EXERCISE REQUIREMENTS: Everything in the listing must be repeated exactly, apart from the images.

SUPPLIED INFORMATION:
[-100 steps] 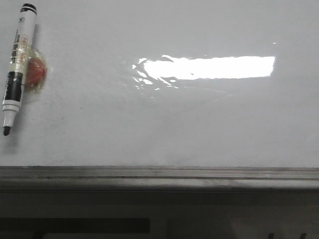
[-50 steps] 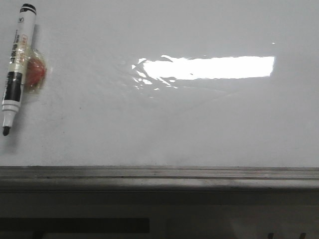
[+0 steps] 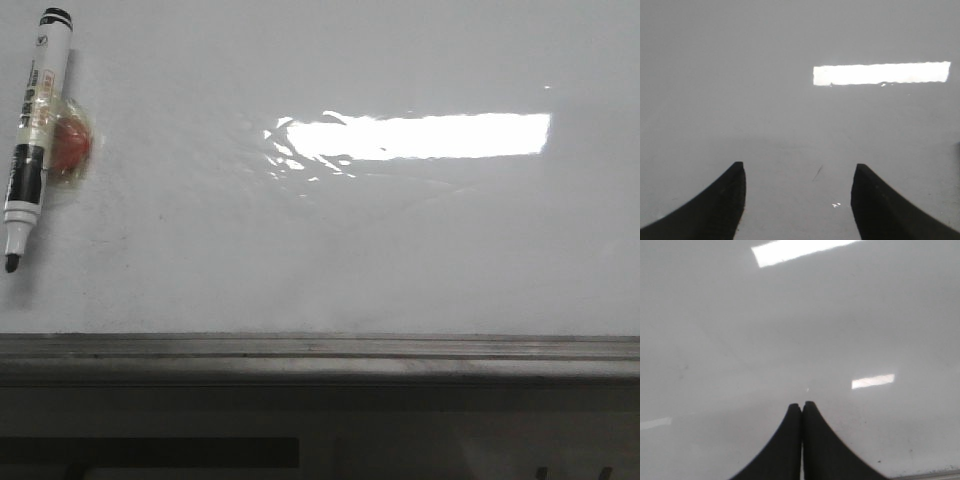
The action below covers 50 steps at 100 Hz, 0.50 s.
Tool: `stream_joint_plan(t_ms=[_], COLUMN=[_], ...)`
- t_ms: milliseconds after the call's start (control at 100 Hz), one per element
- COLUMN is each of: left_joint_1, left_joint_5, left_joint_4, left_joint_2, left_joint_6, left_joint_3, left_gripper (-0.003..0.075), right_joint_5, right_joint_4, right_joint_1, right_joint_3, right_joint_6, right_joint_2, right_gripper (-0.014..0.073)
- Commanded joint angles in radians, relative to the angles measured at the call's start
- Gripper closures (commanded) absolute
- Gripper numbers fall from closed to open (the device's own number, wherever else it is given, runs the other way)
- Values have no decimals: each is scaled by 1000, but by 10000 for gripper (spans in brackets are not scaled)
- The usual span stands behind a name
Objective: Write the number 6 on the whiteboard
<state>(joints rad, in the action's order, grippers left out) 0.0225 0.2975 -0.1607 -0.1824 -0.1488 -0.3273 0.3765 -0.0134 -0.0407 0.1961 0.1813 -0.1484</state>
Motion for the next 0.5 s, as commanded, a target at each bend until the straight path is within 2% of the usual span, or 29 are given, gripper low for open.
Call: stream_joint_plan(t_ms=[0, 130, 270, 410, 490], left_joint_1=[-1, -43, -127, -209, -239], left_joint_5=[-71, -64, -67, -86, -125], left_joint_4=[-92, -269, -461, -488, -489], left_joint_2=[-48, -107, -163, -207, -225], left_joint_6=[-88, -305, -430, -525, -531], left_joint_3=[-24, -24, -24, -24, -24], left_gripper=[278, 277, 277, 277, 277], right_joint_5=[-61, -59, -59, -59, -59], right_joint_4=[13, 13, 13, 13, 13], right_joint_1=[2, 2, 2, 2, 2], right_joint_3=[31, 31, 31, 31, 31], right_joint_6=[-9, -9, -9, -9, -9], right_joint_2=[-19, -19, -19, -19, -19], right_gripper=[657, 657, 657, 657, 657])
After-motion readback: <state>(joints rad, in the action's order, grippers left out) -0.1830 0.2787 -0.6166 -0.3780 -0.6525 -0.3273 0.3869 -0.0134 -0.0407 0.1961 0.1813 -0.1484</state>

ANSWER FOR THIS EXERCISE:
[-100 steps] 
[-50 steps] 
[+0 steps] 
The action below covers 50 steps at 100 Hz, 0.50 s.
Tool: `stream_joint_plan(t_ms=[_], COLUMN=[_], ...)`
- t_ms: milliseconds after the call's start (control at 100 Hz), one per element
- COLUMN is each of: left_joint_1, left_joint_5, left_joint_4, left_joint_2, left_joint_6, left_joint_3, left_gripper (-0.003..0.075), right_joint_5, right_joint_4, right_joint_1, right_joint_3, right_joint_6, right_joint_2, right_gripper (-0.014..0.073)
- Commanded joint angles in radians, relative to the angles measured at the call's start
- Gripper closures (commanded) absolute
- Gripper numbers fall from closed to open (the device's own number, wherever else it is given, runs the other way)
- Values have no decimals: each is scaled by 1000, but by 10000 for gripper (spans in brackets are not scaled)
- The usual span stands behind a name
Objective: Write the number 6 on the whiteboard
<state>(joints rad, in the action's order, grippers left out) 0.0225 0.2975 -0.1607 -0.1824 -0.1488 -0.3273 0.3765 -0.0134 -0.0407 0.1961 0.1813 -0.1484</state>
Motion for the next 0.5 s, as commanded, a target at each bend until the straight path is within 2% of the usual span, or 29 are given, gripper low for open.
Call: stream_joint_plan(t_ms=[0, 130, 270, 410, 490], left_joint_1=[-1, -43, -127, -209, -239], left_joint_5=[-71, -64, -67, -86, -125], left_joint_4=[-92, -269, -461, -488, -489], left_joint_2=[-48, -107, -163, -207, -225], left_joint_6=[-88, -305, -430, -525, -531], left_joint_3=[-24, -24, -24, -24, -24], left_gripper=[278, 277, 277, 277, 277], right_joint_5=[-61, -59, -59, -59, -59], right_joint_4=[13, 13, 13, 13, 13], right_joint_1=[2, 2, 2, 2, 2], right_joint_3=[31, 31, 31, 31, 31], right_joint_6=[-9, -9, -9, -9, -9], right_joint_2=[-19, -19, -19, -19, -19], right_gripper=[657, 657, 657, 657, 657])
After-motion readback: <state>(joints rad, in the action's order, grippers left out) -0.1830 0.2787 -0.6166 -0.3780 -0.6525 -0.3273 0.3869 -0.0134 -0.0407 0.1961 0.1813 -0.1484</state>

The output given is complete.